Deuteronomy 24:6 No one may take a mill or even an upper millstone as collateral for a loan, because that would be taking as collateral the debtor’s very means of sustenance.
Deuteronomy 24:17 17 You are not to deprive the foreigner or the orphan of the justice which is his due, and you are not to take a widow’s clothing as collateral for a loan.
Q1. When we do make loans, what limits are placed on the lender? Why?
The first of these suggests that if you take clothing as collateral, you must return it at night lest he not be in need of the warmth of the clothing. The second presents the image of taking collateral that would destroy the borrower's very means of sustaining life as the absence of the millstone would make it extremely difficult to mill grain into bread for his family.
And in the case of Deuteronomy 24:17, essentially, the sages say, whether rich or poor, the widow has suffered such a loss and is so vulnerable that she merits special protection in the form of not being required to give a pledge at all. This certainly invites the thought - though we won’t explore it today - that others in such a condition might merit similar leniency.
Conclusion
We wrap up our general discussion today of guidance regarding our relationship with others with this specific matter of lending to others. What do we take away from today’s study of lending as a coda to the broader discussion we’ve had over the past several weeks?

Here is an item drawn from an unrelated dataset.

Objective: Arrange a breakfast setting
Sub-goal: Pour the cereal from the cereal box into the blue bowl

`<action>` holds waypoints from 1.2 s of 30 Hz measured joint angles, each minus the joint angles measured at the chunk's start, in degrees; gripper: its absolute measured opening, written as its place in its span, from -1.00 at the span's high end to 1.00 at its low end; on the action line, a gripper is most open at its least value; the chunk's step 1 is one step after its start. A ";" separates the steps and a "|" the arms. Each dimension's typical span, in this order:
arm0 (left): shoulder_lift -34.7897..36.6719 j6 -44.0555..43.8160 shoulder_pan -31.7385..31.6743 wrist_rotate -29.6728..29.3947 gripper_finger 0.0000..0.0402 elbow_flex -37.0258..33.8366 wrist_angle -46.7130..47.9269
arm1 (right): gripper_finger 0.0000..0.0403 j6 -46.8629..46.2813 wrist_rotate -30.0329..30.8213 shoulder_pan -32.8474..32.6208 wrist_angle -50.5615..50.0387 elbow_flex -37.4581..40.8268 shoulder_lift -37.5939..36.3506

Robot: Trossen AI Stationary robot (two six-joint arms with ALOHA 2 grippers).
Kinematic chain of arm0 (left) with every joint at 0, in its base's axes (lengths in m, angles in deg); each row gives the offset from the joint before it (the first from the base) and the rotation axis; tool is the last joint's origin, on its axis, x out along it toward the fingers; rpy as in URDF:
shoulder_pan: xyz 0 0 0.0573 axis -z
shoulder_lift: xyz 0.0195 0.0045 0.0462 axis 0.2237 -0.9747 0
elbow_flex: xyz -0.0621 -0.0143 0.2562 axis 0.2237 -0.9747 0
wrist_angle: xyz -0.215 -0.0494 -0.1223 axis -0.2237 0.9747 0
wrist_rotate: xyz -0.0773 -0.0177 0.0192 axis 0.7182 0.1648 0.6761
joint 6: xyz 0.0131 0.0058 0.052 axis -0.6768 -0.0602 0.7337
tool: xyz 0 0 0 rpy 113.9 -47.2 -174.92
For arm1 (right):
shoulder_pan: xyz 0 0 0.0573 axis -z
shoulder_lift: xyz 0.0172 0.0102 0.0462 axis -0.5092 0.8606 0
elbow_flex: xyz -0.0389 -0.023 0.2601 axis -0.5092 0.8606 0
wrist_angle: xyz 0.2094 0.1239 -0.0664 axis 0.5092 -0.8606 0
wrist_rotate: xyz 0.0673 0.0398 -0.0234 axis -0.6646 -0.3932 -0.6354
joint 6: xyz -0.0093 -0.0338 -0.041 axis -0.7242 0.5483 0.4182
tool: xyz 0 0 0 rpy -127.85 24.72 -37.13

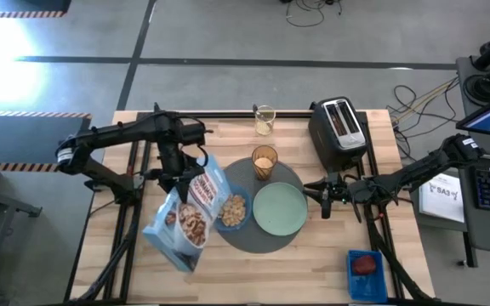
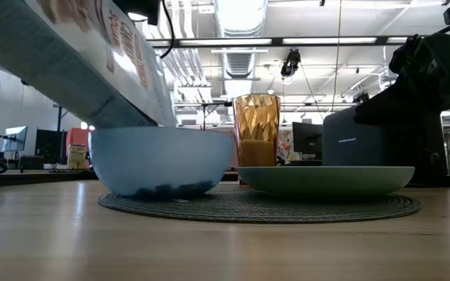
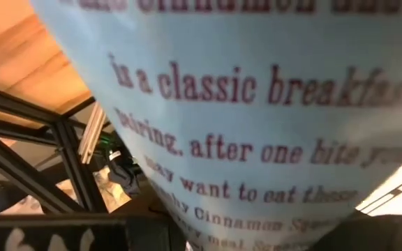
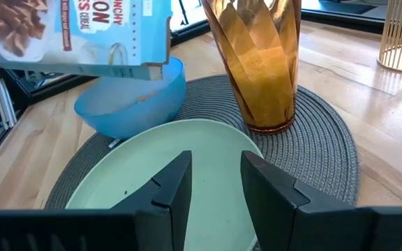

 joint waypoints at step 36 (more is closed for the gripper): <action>0.25 -4.43 5.60 7.49 0.52 6.18 0.01 | 0.43 0.01 0.02 -0.01 0.01 0.00 0.00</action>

It illustrates God’s interest in how we treat those in need. We are required to help one in need of a loan and do so with restraints on our control of whatever collateral we might take as security for the loan. In the case of such loans, we are constrained as to profiting from them, especially when we fail to treat the other, the borrower, with respect and fairness, at a minimum. As in all relations with others, there’s required mutuality of both parties. So, assuming any reasonable capacity to repay, the borrower bears a duty, too, a Divinely placed obligation to repay.
In sum, we vividly see the application of the principle of “love your neighbor as yourself.” We are always to consider the precise condition of the other person and act in a way that is loving and merciful and cognizant of that person’s true interests. While our discussion here has been about how we are to treat the many borrowers with different needs and circumstances we might encounter, it nicely demonstrates the broader framework we’ve been considering for the past several weeks - how we are to relate in all ways to the many others, all God’s creatures, with whom we live and with whom we share God’s world that is home to all of us.